Former D.C. Council member Harry Thomas Jr. has abandoned a bid for his old Ward 5 seat on the council and instead will seek to become the city’s next shadow representative.
“I believe that D.C. will never get to be where it should be until we have statehood,” Thomas told The Informer. “The Jan. 6 insurrection brought to light the inequalities that we have in this city. While the privileged insurrections were housed in better conditions at the D.C. Jail, the normal residents were in bad conditions. I think if D.C. were a state, we would be able to build a better jail and treat everyone equally.”

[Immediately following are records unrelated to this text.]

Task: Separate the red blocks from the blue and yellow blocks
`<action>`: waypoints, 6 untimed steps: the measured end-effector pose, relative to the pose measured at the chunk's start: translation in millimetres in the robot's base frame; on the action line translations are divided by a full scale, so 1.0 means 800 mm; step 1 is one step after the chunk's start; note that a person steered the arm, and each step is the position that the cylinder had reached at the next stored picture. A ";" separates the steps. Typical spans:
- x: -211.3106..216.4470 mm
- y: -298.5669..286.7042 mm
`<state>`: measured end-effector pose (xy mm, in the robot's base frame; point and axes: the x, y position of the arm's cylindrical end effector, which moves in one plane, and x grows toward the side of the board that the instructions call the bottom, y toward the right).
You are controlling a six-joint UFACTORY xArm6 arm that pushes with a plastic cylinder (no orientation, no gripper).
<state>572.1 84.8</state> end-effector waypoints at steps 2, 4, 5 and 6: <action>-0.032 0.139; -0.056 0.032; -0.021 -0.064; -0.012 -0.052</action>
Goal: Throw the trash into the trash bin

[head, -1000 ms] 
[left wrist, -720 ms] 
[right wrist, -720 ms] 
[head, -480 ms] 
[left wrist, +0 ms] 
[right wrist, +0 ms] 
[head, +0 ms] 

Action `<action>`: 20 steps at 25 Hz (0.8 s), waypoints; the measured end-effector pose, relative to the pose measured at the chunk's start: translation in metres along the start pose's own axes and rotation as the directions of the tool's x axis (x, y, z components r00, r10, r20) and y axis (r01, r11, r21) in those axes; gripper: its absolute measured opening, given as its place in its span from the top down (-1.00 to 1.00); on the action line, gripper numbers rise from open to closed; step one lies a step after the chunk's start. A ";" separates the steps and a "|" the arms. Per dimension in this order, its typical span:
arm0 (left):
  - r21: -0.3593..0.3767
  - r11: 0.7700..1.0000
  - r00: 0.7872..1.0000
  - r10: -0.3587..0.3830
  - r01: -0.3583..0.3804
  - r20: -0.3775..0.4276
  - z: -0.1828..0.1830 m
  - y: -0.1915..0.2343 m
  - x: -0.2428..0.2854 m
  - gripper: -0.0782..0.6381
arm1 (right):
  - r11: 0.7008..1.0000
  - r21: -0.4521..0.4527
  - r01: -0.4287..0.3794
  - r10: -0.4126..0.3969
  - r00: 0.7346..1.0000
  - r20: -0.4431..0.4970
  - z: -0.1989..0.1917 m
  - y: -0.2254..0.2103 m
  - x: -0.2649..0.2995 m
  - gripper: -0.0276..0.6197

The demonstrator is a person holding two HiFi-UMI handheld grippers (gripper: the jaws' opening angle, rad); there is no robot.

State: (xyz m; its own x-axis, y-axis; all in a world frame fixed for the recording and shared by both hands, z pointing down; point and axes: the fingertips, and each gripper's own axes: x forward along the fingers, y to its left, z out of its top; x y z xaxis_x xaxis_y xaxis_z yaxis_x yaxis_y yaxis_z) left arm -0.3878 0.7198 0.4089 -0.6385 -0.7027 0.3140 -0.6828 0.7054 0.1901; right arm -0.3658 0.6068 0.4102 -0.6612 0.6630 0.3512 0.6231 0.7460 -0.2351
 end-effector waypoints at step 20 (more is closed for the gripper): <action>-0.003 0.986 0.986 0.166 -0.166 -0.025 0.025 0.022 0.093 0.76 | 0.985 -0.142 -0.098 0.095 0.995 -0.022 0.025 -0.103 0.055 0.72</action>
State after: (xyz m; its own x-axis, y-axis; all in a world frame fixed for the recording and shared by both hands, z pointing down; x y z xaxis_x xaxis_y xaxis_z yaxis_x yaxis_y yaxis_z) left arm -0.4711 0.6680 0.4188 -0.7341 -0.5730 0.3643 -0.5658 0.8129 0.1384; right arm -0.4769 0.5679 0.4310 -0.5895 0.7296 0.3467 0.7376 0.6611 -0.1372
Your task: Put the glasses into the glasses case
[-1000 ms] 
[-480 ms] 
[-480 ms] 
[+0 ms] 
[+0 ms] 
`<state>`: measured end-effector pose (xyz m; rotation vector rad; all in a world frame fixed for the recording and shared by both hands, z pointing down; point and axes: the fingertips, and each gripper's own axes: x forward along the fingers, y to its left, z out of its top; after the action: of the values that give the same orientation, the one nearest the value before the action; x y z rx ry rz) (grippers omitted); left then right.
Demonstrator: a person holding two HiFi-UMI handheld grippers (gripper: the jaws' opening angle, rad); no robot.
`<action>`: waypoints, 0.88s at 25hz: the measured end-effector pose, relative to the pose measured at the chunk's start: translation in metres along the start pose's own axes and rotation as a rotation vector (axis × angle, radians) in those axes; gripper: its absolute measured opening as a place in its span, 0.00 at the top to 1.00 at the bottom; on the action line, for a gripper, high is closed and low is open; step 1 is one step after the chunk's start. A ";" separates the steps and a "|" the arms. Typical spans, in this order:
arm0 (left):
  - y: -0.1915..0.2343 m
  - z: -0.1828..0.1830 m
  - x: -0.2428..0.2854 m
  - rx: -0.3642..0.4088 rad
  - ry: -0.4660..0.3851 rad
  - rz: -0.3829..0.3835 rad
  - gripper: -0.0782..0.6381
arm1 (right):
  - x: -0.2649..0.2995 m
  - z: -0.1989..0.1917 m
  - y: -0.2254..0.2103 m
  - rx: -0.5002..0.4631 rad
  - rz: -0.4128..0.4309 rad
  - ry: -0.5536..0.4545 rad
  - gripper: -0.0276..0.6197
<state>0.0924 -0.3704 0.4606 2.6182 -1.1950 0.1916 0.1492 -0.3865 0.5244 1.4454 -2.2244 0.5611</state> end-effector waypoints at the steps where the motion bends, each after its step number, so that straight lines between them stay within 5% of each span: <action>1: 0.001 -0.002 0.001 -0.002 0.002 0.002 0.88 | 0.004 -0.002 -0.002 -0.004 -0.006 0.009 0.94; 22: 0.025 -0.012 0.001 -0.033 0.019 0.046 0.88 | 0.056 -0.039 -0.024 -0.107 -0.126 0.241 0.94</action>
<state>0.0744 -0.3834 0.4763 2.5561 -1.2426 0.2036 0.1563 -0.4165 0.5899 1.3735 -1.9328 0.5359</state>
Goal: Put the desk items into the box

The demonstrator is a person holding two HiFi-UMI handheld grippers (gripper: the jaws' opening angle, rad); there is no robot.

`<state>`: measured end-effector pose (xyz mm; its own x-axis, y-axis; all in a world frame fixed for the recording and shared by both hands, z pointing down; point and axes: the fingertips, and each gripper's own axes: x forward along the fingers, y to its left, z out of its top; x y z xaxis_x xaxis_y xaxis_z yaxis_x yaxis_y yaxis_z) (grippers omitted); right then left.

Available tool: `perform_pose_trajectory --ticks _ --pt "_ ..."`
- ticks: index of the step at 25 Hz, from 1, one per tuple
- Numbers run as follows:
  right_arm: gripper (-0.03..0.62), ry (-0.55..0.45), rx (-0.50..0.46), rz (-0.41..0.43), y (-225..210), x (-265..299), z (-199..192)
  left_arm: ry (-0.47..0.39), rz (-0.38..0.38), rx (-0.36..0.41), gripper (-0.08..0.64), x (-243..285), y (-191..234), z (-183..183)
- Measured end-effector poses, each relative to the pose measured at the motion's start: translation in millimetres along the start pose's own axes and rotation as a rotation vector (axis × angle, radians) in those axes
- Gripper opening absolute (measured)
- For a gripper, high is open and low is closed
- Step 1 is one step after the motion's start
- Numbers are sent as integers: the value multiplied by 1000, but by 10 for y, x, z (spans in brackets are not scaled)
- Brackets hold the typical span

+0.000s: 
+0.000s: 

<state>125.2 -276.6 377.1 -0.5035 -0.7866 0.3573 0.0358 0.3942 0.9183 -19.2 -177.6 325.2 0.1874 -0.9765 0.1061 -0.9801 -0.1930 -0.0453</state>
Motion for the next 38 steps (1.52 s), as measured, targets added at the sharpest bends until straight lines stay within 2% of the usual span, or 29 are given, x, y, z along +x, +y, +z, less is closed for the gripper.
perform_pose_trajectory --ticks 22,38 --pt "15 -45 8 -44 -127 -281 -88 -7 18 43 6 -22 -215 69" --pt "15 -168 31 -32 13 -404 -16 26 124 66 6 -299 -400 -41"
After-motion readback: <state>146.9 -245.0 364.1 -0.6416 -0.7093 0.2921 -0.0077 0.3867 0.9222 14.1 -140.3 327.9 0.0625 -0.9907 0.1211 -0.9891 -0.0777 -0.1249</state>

This is not the first time Thomas has sought a congressional shadow seat. In 1990, he ran for shadow senator against the Rev. Jesse L. Jackson Sr. but lost to the civil rights leader and two-time presidential candidate in the Democratic primary.
Thomas served on the council from 2007-2012, but resigned after pleading guilty to stealing public funds and serving time in prison as a result.
Thomas, currently a Ward 5 committeeman on the D.C. Democratic State Committee, to challenge shadow Rep. Oye Owolewa in the June 21 Democratic Party primary.
As the shadow representative, Thomas plans to tap into returning citizen and fraternal networks nationally to galvanize support for D.C. statehood. He also wants to revive an organizing tactic utilized by former D.C. Del. Walter Fauntroy.
“I remember Fauntroy would go into the districts of members of Congress that were hostile to D.C.,” Thomas said. “He would speak to the African Americans in the district and tell them about what their congressman was not doing for D.C. That would help turnout African Americans and I will do the same. We will get these people out of office who don’t fully support voting rights for all people.”
The shadow representative position is unpaid but that doesn’t faze Thomas.
“I am not running for this to get paid,” he said. “I will say if D.C. wants to be serious about statehood, there needs to be money put behind it. We need resources and people to move the cause forward.”
Thomas’ departure leaves former Council member Vincent Orange, former Bowser administration official Faith Gibson Hubbard, D.C. Board of Education member Zachary Parker, Ward 5 Democrats Chairman and Advisory Neighborhood Commissioner Gordon Fletcher and Lauren Rogers, a commissioner, as the remaining candidates for the Democratic nomination.
Contrary to published reports, Thomas said he hasn’t endorsed Hubbard for the council seat.
“What I said is that Ward 5 hasn’t had a female representing it,” he said. “We are the only ward that hasn’t had a female council member. I definitely think that needs to change. Most people think I was talking about Hubbard, but Lauren is also in the race.”